* **What is required**
Find every line in the data that contains the word "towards". Return each of those lines.

* **Information shown**
::::

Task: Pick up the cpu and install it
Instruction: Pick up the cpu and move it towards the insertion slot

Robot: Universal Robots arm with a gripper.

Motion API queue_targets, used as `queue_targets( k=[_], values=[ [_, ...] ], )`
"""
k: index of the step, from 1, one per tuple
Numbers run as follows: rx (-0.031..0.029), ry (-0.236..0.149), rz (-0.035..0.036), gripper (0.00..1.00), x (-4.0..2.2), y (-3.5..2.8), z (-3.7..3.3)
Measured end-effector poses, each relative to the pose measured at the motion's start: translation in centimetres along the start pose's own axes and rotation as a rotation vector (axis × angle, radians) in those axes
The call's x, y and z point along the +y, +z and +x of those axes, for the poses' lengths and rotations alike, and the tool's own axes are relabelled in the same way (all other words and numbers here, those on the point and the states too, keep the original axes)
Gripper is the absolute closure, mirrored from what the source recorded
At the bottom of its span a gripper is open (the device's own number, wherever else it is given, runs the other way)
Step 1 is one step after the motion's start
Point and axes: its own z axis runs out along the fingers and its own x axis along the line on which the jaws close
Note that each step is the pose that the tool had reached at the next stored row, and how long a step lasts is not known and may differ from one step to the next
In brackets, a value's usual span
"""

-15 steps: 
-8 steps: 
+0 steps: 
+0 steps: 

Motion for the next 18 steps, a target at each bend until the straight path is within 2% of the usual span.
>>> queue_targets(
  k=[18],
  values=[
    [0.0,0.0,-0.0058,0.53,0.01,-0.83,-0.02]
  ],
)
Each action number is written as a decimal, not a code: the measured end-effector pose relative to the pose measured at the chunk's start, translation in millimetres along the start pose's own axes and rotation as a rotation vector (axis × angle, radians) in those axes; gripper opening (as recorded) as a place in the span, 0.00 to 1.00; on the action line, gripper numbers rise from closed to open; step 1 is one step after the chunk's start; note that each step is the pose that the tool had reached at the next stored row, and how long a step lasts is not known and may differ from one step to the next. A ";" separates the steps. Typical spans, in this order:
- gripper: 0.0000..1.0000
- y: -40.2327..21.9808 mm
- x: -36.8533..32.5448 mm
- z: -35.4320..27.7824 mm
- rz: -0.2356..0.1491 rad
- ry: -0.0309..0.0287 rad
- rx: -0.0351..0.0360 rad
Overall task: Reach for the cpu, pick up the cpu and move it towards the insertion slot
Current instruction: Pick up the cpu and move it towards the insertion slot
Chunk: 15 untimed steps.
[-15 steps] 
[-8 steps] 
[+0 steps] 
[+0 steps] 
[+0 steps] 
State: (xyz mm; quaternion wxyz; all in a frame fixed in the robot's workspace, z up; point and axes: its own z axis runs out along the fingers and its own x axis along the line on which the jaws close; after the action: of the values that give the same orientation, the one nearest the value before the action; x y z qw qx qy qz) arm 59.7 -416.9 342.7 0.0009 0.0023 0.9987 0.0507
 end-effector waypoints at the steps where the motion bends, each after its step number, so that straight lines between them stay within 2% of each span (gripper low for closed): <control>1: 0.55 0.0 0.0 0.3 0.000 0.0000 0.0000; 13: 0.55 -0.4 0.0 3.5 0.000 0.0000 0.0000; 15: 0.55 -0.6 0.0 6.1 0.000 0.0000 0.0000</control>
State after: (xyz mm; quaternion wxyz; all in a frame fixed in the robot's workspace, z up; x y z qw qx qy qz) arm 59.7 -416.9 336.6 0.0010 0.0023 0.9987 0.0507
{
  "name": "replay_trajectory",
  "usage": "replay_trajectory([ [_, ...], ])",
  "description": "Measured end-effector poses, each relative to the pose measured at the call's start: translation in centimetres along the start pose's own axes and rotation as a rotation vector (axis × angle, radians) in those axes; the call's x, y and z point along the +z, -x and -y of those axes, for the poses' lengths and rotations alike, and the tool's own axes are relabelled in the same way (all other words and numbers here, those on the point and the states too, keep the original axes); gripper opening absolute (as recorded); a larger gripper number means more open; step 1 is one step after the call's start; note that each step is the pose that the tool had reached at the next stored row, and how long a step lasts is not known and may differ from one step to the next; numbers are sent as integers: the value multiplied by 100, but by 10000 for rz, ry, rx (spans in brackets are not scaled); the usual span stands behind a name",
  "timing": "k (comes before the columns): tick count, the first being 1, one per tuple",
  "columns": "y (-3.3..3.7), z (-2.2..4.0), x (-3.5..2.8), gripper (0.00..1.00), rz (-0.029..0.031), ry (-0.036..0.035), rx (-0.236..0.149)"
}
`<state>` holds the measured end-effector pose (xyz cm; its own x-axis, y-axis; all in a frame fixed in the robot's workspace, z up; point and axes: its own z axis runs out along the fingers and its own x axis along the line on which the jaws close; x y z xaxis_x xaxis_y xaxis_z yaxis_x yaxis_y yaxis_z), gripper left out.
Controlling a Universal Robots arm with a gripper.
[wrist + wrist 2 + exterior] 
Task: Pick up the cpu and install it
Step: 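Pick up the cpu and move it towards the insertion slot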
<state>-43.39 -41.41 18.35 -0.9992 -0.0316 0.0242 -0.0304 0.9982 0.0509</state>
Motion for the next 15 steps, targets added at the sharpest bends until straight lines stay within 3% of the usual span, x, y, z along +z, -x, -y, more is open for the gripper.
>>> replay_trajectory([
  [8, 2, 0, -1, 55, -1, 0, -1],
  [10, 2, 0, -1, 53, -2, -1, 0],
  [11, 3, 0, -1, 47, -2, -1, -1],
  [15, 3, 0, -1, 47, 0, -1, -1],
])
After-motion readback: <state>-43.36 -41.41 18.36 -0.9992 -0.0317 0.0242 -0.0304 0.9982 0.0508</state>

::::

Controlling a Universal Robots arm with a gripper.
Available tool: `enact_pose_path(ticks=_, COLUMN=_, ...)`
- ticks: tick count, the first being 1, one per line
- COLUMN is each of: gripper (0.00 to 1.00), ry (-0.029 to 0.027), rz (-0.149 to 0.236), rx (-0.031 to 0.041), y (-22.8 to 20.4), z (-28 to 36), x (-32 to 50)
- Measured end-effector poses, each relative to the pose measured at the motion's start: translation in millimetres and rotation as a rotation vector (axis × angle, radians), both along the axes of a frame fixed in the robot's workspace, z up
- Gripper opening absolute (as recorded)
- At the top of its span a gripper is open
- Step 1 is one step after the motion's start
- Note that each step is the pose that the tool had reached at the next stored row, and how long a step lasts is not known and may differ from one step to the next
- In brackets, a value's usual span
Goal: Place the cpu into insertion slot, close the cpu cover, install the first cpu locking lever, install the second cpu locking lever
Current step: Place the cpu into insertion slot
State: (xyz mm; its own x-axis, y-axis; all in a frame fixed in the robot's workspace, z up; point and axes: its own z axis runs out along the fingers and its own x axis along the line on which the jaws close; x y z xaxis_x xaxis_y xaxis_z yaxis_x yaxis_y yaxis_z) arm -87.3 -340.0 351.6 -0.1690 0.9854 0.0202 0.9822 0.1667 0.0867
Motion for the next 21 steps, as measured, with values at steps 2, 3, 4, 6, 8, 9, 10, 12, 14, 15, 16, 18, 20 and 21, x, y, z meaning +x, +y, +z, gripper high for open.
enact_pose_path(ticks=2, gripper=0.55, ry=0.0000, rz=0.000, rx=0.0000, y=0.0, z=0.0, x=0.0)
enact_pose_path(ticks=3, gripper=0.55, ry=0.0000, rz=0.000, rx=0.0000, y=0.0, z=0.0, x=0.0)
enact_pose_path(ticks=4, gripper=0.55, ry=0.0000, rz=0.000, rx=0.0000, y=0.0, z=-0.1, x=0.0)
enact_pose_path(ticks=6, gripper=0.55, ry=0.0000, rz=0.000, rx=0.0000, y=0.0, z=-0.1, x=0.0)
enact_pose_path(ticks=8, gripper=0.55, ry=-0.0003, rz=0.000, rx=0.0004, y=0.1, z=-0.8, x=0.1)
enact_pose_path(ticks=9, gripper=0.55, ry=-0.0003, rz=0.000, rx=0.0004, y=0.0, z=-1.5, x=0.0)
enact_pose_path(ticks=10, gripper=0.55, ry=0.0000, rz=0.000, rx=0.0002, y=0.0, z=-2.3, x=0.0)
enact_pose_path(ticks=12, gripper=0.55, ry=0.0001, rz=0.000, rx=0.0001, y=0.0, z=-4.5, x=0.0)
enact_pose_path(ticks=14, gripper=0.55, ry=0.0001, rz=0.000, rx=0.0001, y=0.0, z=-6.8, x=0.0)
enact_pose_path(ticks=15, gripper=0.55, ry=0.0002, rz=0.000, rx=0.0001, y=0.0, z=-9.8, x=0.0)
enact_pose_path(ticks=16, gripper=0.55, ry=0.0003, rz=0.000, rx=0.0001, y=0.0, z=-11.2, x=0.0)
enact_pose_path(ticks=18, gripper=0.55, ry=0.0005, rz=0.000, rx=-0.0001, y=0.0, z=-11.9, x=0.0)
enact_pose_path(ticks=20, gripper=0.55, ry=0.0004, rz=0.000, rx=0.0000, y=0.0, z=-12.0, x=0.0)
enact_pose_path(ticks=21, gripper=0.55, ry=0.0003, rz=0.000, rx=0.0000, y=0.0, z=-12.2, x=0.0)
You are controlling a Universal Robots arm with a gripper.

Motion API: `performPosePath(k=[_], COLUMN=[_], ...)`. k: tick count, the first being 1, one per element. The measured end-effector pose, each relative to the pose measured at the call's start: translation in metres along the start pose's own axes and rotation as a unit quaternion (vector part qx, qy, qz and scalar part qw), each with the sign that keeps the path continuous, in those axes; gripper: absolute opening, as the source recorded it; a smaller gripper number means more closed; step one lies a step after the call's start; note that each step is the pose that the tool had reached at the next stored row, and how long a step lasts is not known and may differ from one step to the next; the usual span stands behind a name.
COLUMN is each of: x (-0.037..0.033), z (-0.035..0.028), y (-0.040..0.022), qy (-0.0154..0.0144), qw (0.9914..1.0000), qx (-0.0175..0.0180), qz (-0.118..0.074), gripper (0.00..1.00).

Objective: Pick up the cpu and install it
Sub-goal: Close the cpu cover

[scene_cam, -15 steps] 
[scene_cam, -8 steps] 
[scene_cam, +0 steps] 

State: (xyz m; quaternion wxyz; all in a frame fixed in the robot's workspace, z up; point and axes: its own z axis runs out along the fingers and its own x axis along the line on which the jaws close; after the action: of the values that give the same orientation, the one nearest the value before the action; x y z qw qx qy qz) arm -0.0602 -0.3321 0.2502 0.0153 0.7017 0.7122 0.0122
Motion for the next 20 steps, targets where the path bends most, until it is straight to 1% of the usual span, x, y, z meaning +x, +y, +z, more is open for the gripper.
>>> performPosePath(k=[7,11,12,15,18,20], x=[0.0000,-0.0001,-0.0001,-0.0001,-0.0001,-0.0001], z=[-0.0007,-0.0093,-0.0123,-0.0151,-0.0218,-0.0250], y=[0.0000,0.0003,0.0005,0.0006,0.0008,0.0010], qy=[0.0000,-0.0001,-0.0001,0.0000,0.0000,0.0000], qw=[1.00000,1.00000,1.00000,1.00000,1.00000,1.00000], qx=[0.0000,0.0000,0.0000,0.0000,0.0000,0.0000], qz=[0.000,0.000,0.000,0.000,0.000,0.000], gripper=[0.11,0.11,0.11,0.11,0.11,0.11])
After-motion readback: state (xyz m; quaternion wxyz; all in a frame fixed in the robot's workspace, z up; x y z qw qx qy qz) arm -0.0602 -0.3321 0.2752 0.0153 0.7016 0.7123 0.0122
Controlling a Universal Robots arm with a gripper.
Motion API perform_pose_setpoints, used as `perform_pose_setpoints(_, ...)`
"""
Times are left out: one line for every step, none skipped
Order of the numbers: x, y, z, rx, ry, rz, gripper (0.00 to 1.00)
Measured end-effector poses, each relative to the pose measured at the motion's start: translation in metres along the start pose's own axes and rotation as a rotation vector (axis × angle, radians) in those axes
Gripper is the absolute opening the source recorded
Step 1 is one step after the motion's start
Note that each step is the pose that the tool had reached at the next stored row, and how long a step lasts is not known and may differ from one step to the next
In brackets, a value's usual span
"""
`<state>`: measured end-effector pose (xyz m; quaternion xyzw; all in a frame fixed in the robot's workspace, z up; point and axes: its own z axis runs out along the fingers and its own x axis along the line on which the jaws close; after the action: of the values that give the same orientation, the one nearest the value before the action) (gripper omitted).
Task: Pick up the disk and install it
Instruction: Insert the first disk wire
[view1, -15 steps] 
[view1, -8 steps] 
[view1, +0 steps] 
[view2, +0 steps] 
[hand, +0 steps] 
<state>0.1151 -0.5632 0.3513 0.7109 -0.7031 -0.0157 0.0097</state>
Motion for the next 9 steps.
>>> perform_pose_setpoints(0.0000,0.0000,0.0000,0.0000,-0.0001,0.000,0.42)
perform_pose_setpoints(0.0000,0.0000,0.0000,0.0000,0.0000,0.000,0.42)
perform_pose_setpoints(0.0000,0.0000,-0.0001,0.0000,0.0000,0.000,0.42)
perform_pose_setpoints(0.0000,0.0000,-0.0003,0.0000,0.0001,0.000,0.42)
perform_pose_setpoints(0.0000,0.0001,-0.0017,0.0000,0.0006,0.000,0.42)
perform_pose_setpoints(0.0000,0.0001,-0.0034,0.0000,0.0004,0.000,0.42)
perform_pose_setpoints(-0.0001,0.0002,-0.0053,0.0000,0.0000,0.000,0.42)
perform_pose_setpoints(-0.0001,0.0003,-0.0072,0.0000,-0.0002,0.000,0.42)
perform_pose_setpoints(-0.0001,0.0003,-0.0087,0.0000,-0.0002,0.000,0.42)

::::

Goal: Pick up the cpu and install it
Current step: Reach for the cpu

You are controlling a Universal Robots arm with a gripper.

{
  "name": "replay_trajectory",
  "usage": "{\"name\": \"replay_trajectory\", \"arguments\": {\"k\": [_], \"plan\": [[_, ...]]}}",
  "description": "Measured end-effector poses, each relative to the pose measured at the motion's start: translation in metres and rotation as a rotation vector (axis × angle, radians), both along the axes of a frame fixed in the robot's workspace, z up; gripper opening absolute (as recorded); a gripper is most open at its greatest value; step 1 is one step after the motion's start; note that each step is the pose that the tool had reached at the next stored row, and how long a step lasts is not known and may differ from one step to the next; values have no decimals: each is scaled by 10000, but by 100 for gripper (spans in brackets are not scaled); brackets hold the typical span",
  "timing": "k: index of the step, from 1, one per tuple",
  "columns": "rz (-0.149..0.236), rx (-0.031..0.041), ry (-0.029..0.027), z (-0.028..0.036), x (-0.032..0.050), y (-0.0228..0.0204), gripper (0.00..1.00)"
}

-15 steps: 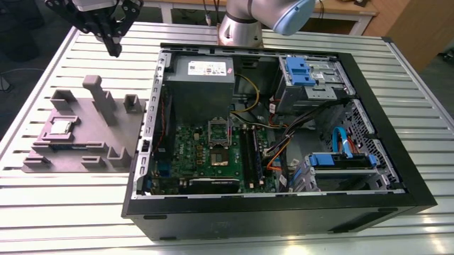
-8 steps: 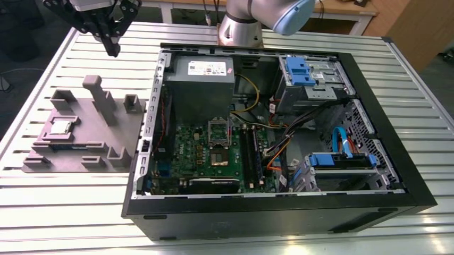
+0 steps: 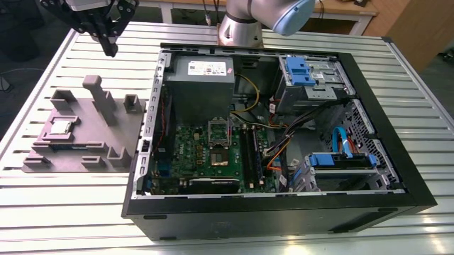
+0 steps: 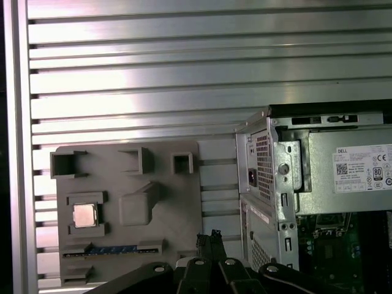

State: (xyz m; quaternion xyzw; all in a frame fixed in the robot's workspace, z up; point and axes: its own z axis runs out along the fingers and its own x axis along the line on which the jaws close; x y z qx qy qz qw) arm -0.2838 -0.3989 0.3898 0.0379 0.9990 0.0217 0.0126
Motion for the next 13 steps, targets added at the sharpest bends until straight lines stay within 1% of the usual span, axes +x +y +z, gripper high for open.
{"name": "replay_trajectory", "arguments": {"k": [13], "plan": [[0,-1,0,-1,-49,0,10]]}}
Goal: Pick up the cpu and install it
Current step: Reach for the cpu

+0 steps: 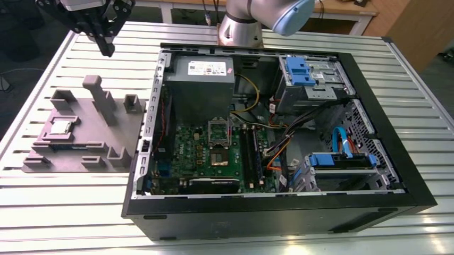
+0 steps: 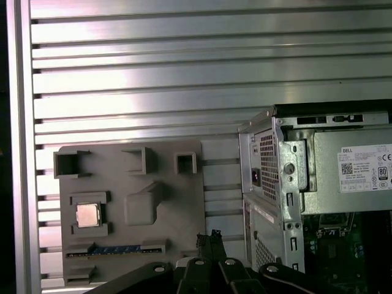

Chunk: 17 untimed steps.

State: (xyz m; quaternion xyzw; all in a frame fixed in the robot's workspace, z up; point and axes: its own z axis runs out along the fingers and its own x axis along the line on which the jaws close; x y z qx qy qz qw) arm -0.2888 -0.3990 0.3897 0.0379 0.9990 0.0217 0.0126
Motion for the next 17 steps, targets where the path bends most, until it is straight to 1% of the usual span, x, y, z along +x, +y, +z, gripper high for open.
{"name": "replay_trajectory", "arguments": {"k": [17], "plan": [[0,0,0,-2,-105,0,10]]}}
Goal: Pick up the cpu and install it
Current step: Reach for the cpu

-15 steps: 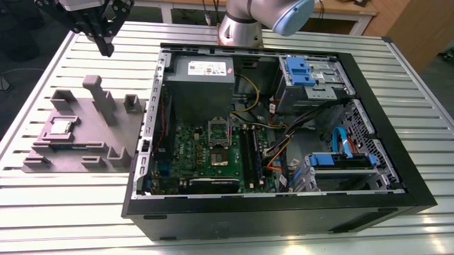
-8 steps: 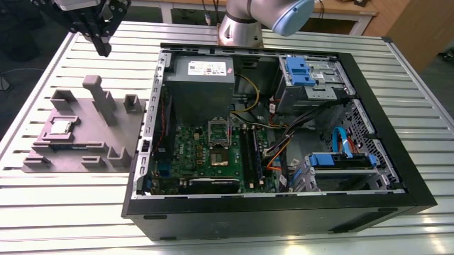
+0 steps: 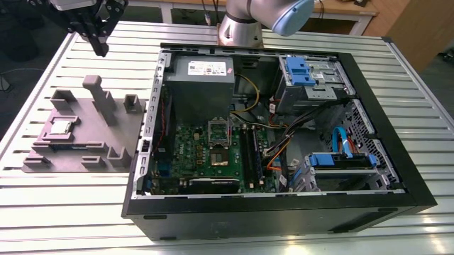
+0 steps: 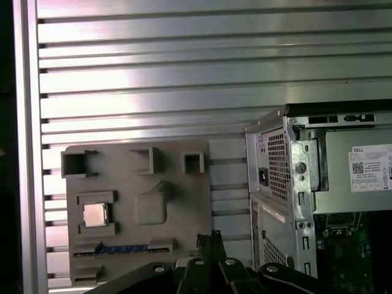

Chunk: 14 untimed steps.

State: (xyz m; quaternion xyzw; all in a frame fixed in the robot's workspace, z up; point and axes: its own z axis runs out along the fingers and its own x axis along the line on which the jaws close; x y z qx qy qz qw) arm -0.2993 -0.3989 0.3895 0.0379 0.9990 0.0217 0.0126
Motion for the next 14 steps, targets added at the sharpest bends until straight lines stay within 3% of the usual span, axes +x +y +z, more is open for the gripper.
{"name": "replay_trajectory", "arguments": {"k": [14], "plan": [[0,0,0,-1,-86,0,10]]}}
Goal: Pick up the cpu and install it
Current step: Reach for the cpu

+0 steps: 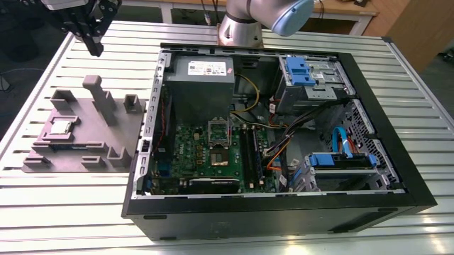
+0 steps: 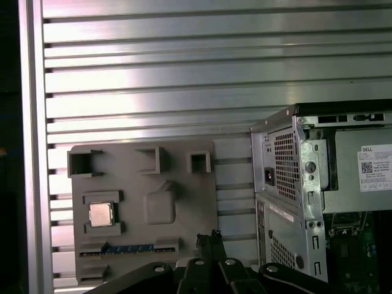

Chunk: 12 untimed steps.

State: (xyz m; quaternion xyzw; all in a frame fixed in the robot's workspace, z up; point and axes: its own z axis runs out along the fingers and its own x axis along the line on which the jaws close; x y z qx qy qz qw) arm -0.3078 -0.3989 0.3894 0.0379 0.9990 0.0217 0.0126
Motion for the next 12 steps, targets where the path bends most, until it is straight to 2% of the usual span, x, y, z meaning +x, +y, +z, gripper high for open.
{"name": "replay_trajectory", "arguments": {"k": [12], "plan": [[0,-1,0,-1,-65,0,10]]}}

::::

* **Answer to the exercise**
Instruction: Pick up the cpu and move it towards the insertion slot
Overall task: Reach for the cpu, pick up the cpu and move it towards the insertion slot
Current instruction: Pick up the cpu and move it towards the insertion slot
Step: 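Pick up the cpu and move it towards the insertion slot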

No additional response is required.